__Problem statement__
An exact, complete copy of the entries is needed, with the pictures left out.

-*-*-

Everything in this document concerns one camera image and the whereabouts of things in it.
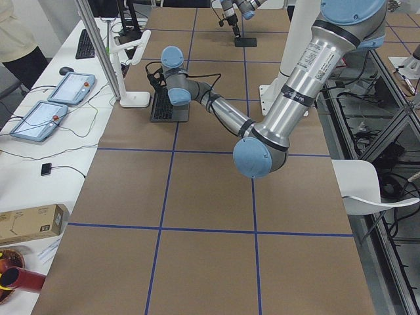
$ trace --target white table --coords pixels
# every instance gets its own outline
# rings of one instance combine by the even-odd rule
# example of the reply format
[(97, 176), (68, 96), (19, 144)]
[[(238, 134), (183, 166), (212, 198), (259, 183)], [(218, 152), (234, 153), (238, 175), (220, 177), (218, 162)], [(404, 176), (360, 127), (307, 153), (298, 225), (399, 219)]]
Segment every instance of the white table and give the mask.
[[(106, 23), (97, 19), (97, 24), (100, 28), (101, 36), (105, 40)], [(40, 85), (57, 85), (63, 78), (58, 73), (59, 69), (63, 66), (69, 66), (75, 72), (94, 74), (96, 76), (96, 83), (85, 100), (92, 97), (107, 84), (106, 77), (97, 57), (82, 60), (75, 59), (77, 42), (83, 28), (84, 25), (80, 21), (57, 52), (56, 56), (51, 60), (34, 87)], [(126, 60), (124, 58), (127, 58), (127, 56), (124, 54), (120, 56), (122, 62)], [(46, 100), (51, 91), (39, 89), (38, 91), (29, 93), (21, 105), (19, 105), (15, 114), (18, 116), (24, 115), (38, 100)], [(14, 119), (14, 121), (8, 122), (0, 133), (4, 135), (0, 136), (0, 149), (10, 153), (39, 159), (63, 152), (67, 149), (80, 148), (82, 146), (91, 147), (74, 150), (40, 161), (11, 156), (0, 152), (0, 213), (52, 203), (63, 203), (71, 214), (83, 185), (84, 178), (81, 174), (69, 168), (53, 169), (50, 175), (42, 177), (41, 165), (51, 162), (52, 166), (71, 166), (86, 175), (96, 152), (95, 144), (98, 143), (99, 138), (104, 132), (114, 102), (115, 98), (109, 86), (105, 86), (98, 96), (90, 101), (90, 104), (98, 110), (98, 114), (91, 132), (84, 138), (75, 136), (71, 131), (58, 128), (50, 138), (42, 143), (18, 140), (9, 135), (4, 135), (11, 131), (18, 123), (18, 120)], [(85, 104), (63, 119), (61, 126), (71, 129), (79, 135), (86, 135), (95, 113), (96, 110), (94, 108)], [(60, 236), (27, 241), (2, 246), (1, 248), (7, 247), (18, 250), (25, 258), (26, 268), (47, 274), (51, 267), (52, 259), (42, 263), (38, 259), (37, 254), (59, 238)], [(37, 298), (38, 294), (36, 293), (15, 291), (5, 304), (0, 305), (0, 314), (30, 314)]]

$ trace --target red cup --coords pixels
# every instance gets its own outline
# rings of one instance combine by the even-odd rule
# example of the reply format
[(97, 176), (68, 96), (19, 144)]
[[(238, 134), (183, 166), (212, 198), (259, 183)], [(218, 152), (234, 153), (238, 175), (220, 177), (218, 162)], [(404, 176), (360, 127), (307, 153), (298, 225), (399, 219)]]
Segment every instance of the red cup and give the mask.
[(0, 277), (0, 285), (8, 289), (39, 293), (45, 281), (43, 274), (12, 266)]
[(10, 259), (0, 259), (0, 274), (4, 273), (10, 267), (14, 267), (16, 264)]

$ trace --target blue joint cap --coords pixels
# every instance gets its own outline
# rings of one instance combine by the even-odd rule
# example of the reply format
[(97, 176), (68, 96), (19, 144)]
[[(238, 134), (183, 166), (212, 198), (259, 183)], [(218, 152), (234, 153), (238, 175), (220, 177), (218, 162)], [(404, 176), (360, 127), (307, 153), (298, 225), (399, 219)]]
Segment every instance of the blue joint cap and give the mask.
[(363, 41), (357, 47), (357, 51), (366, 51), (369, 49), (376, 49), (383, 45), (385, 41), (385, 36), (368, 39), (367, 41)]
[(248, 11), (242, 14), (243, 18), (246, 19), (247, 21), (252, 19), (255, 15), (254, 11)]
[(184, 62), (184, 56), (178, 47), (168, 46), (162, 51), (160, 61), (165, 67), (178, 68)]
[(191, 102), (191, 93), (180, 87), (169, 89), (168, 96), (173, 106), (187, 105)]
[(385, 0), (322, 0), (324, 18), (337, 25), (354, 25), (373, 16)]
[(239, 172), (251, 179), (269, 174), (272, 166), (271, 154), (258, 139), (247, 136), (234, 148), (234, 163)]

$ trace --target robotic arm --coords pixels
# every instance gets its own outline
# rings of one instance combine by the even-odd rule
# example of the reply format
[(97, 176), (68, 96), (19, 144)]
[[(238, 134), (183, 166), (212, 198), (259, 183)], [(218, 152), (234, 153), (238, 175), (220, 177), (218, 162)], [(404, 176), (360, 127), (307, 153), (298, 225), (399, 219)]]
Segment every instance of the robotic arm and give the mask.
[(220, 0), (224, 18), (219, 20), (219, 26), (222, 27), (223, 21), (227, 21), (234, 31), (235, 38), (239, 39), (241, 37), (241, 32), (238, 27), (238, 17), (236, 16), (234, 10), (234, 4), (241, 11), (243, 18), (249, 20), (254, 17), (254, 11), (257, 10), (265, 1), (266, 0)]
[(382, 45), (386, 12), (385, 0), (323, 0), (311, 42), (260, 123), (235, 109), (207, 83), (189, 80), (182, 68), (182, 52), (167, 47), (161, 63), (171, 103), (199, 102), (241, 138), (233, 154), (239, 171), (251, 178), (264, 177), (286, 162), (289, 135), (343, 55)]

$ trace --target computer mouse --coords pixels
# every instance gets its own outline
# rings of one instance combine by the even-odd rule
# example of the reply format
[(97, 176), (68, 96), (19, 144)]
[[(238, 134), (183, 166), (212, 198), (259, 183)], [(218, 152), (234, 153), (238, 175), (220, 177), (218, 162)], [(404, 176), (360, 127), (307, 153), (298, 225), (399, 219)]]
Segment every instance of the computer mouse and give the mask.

-*-*-

__Response for this exercise__
Everything in this document concerns one camera image and the whereabouts of things in it.
$ trace --target white table --coords pixels
# every instance gets its own outline
# rings of one instance combine by the even-odd rule
# example of the reply format
[(97, 176), (68, 96), (19, 144)]
[[(238, 134), (183, 166), (212, 198), (259, 183)], [(218, 152), (234, 153), (238, 175), (220, 177), (218, 162)], [(404, 176), (360, 127), (307, 153), (298, 225), (399, 219)]]
Segment every instance of the white table and give the mask.
[[(106, 23), (97, 19), (97, 24), (100, 28), (101, 36), (105, 40)], [(40, 85), (57, 85), (63, 78), (58, 73), (59, 69), (63, 66), (69, 66), (75, 72), (94, 74), (96, 76), (96, 83), (85, 100), (92, 97), (107, 84), (106, 77), (97, 57), (82, 60), (75, 59), (77, 42), (83, 28), (84, 25), (80, 21), (57, 52), (56, 56), (51, 60), (34, 87)], [(126, 60), (124, 58), (127, 58), (127, 56), (124, 54), (120, 56), (122, 62)], [(46, 100), (51, 91), (39, 89), (38, 91), (29, 93), (21, 105), (19, 105), (15, 114), (18, 116), (24, 115), (38, 100)], [(14, 119), (14, 121), (8, 122), (0, 133), (4, 135), (0, 136), (0, 149), (10, 153), (39, 159), (63, 152), (67, 149), (80, 148), (82, 146), (91, 147), (74, 150), (40, 161), (11, 156), (0, 152), (0, 213), (52, 203), (63, 203), (71, 214), (83, 185), (84, 178), (81, 174), (69, 168), (53, 169), (50, 175), (42, 177), (41, 165), (51, 162), (52, 166), (71, 166), (86, 175), (96, 152), (95, 144), (98, 143), (99, 138), (104, 132), (114, 102), (115, 98), (109, 86), (105, 86), (98, 96), (90, 101), (90, 104), (98, 110), (98, 114), (91, 132), (84, 138), (75, 136), (71, 131), (58, 128), (50, 138), (42, 143), (18, 140), (9, 135), (4, 135), (11, 131), (18, 123), (18, 120)], [(85, 104), (63, 119), (61, 126), (71, 129), (79, 135), (86, 135), (95, 113), (96, 110), (94, 108)], [(60, 236), (27, 241), (2, 246), (1, 248), (7, 247), (18, 250), (25, 258), (26, 268), (47, 274), (51, 267), (52, 259), (42, 263), (38, 259), (37, 254), (59, 238)], [(37, 298), (38, 294), (36, 293), (15, 291), (5, 304), (0, 305), (0, 314), (30, 314)]]

$ trace --target red cup --coords pixels
# every instance gets its own outline
# rings of one instance combine by the even-odd rule
# example of the reply format
[(97, 176), (68, 96), (19, 144)]
[[(238, 134), (183, 166), (212, 198), (259, 183)], [(218, 152), (234, 153), (238, 175), (220, 177), (218, 162)], [(404, 176), (360, 127), (307, 153), (298, 225), (399, 219)]]
Segment every instance of the red cup and give the mask.
[(0, 277), (0, 285), (8, 289), (39, 293), (45, 281), (43, 274), (12, 266)]
[(10, 259), (0, 259), (0, 274), (4, 273), (10, 267), (14, 267), (16, 264)]

$ trace --target blue joint cap --coords pixels
# every instance gets its own outline
# rings of one instance combine by the even-odd rule
# example of the reply format
[(97, 176), (68, 96), (19, 144)]
[[(238, 134), (183, 166), (212, 198), (259, 183)], [(218, 152), (234, 153), (238, 175), (220, 177), (218, 162)], [(404, 176), (360, 127), (307, 153), (298, 225), (399, 219)]]
Segment every instance of the blue joint cap and give the mask.
[(363, 41), (357, 47), (357, 51), (366, 51), (369, 49), (376, 49), (383, 45), (385, 41), (385, 36), (368, 39), (367, 41)]
[(248, 11), (242, 14), (243, 18), (246, 19), (247, 21), (252, 19), (255, 15), (254, 11)]
[(184, 62), (184, 56), (178, 47), (168, 46), (162, 51), (160, 61), (165, 67), (178, 68)]
[(191, 102), (191, 93), (180, 87), (169, 89), (168, 96), (173, 106), (187, 105)]
[(385, 0), (322, 0), (324, 18), (337, 25), (354, 25), (373, 16)]
[(239, 172), (251, 179), (269, 174), (272, 166), (271, 154), (258, 139), (247, 136), (234, 148), (234, 163)]

$ trace --target robotic arm --coords pixels
# every instance gets its own outline
# rings of one instance combine by the even-odd rule
# example of the reply format
[(97, 176), (68, 96), (19, 144)]
[[(238, 134), (183, 166), (212, 198), (259, 183)], [(218, 152), (234, 153), (238, 175), (220, 177), (218, 162)], [(404, 176), (360, 127), (307, 153), (298, 225), (399, 219)]]
Segment every instance of the robotic arm and give the mask.
[(220, 0), (224, 18), (219, 20), (219, 26), (222, 27), (223, 21), (227, 21), (234, 31), (235, 38), (239, 39), (241, 37), (241, 32), (238, 27), (238, 17), (236, 16), (234, 10), (234, 4), (241, 11), (243, 18), (249, 20), (254, 17), (254, 11), (257, 10), (265, 1), (266, 0)]
[(382, 45), (386, 12), (385, 0), (323, 0), (311, 42), (260, 123), (235, 109), (207, 83), (189, 80), (182, 68), (182, 52), (167, 47), (161, 63), (171, 103), (199, 102), (241, 138), (233, 154), (239, 171), (251, 178), (264, 177), (286, 162), (289, 135), (343, 55)]

$ trace --target computer mouse --coords pixels
# every instance gets its own outline
# rings of one instance combine by the even-odd rule
# example of the reply format
[(97, 176), (68, 96), (19, 144)]
[[(238, 134), (183, 166), (212, 198), (259, 183)], [(218, 152), (234, 153), (238, 175), (220, 177), (218, 162)], [(404, 176), (360, 127), (307, 153), (298, 225), (399, 219)]]
Segment every instance of the computer mouse and give the mask.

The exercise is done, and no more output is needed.